TO DO => Compute how many lines in the data below hold the word "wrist", then report that number with nothing else.
*** DATA BELOW ***
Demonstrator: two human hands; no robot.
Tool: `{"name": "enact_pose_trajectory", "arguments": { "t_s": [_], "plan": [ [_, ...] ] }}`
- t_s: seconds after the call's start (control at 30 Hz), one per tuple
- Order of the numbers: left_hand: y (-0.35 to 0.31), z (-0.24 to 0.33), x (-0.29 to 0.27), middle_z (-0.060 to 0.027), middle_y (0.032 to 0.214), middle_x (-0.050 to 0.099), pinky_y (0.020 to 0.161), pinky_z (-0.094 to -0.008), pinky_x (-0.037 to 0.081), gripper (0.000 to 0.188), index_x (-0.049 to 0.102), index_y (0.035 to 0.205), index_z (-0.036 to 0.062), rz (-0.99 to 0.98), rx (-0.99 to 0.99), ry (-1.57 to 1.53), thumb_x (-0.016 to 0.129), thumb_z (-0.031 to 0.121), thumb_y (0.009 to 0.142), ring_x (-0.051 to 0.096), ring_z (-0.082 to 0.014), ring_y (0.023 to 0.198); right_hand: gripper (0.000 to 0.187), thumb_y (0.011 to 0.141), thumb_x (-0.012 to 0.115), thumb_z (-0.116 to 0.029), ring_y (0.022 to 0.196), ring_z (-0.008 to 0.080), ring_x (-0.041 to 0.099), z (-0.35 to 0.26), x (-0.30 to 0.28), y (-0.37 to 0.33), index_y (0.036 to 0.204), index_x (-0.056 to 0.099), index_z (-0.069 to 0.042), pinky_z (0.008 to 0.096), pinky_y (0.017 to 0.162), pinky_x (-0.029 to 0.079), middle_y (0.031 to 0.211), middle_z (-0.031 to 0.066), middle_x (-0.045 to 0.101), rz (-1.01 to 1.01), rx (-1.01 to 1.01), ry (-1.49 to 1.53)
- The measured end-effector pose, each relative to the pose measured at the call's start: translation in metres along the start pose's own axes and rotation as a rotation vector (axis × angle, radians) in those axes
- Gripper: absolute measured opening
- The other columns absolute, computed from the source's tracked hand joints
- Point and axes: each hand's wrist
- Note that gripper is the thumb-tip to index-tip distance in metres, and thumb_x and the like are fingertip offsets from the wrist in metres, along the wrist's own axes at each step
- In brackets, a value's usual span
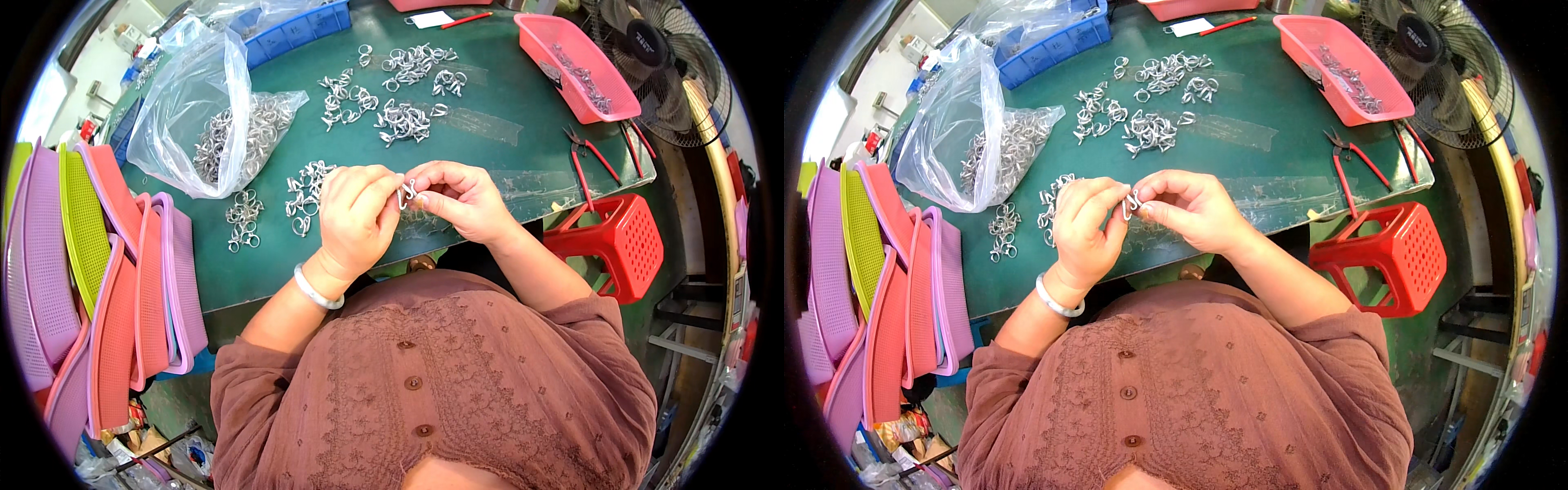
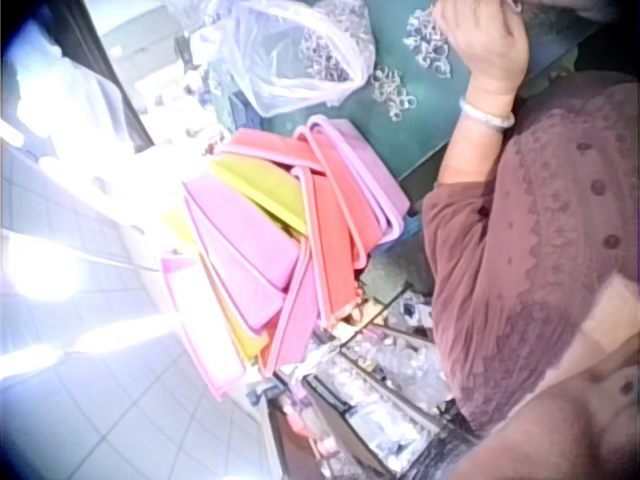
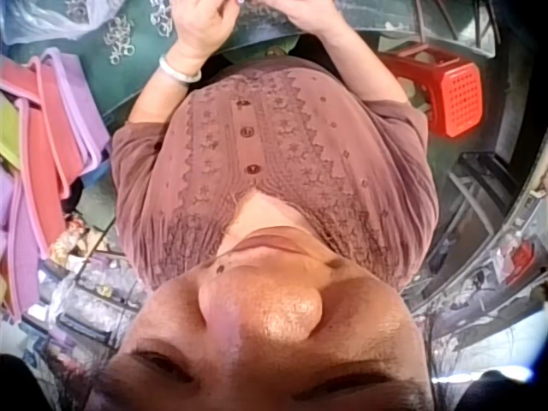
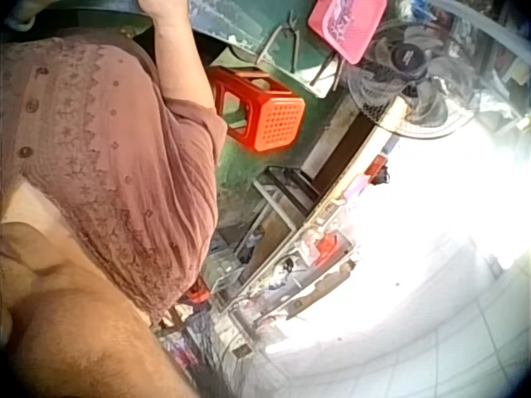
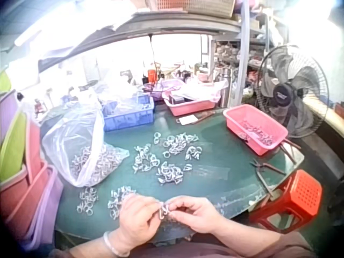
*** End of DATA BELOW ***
RESULT => 2